## Data records
######
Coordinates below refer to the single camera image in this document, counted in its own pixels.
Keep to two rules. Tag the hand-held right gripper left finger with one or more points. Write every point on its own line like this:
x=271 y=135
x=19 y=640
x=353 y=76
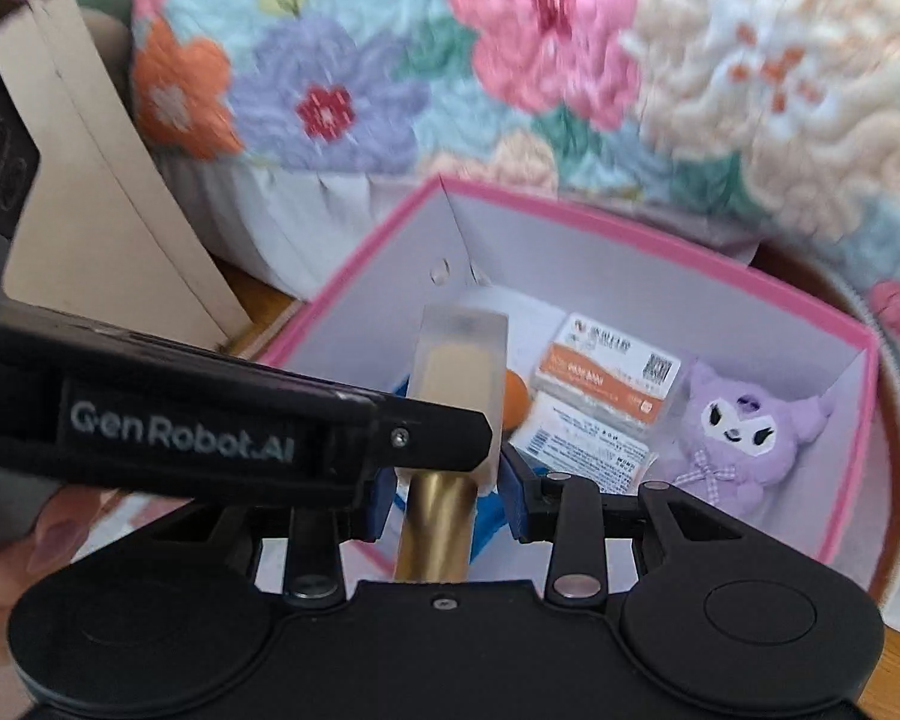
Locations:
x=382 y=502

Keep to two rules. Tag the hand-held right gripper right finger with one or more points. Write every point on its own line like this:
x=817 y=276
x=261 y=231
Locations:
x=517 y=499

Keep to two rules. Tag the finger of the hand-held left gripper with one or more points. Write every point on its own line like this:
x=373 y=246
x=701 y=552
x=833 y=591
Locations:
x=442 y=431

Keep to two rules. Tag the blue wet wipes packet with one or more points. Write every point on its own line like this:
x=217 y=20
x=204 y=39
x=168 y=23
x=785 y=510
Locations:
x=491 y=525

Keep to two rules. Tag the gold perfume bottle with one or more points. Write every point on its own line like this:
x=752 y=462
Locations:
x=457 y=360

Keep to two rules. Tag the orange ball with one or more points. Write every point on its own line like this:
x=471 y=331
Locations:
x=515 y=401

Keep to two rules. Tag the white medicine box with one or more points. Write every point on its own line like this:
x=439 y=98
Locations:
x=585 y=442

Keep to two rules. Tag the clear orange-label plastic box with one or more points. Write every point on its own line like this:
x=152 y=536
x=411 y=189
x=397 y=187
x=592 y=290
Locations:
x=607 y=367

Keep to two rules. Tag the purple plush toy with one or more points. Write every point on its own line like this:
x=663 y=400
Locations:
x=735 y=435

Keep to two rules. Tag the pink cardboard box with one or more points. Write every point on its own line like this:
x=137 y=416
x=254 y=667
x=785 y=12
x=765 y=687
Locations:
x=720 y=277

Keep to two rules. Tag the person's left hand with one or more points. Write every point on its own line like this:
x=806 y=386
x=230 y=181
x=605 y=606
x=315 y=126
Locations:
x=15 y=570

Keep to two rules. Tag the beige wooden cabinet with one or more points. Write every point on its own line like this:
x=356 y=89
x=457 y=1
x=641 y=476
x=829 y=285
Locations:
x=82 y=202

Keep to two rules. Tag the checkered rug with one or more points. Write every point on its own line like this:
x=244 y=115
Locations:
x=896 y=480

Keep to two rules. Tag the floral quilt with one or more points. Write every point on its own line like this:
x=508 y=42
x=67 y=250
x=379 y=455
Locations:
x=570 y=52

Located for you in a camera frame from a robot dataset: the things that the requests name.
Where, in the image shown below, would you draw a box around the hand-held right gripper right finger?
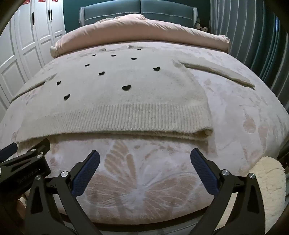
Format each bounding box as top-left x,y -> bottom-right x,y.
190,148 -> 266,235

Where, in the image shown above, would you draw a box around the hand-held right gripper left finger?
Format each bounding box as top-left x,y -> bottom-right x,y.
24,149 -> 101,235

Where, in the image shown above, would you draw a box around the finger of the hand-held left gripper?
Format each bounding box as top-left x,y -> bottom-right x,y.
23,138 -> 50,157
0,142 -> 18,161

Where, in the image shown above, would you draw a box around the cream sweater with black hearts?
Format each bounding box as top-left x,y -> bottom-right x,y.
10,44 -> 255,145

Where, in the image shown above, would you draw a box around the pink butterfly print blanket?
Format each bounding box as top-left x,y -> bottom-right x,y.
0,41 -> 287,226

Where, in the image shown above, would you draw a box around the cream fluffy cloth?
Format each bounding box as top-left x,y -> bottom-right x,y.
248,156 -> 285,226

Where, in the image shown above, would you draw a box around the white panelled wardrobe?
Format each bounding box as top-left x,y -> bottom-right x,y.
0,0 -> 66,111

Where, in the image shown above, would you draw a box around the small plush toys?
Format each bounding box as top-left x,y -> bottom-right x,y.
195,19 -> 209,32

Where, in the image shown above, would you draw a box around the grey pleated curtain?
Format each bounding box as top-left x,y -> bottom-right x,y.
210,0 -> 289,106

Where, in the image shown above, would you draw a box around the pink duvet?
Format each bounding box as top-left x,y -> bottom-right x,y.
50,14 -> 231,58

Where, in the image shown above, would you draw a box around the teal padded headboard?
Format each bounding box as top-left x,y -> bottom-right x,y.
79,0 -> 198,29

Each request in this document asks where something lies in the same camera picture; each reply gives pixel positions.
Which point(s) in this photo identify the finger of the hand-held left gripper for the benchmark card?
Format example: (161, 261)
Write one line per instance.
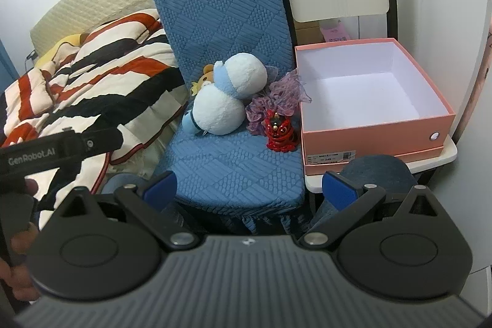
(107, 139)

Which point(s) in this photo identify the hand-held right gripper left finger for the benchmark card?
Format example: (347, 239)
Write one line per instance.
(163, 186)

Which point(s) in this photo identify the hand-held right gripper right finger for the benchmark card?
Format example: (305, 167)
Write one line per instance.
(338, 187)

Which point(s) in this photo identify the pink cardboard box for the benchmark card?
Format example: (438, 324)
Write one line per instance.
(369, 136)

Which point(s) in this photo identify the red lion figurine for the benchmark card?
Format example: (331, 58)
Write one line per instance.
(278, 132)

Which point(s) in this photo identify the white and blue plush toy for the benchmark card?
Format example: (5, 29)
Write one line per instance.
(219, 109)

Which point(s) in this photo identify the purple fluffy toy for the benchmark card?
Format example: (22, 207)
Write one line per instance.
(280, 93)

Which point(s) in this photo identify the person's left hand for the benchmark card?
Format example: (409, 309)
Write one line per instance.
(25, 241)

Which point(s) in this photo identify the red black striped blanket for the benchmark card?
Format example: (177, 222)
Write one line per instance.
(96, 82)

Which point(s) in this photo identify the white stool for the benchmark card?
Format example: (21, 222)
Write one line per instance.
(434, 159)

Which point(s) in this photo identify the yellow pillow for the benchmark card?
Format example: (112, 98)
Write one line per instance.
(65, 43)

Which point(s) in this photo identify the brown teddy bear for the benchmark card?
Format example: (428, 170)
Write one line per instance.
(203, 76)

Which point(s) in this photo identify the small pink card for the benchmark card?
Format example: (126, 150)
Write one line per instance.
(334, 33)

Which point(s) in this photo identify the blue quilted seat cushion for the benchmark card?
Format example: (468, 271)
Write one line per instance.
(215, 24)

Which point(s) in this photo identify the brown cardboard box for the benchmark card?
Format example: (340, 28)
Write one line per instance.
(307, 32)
######
## Prompt
Scan the data for lines containing "plush" and copy all of them.

## Written answer
Keep to two rules. Tag the purple plush toy with one or more points. Write every point on its own line like this:
Where, in the image shown above, would you draw a box around the small plush toys?
Which point(s) in this photo identify the white and blue plush toy for the benchmark card?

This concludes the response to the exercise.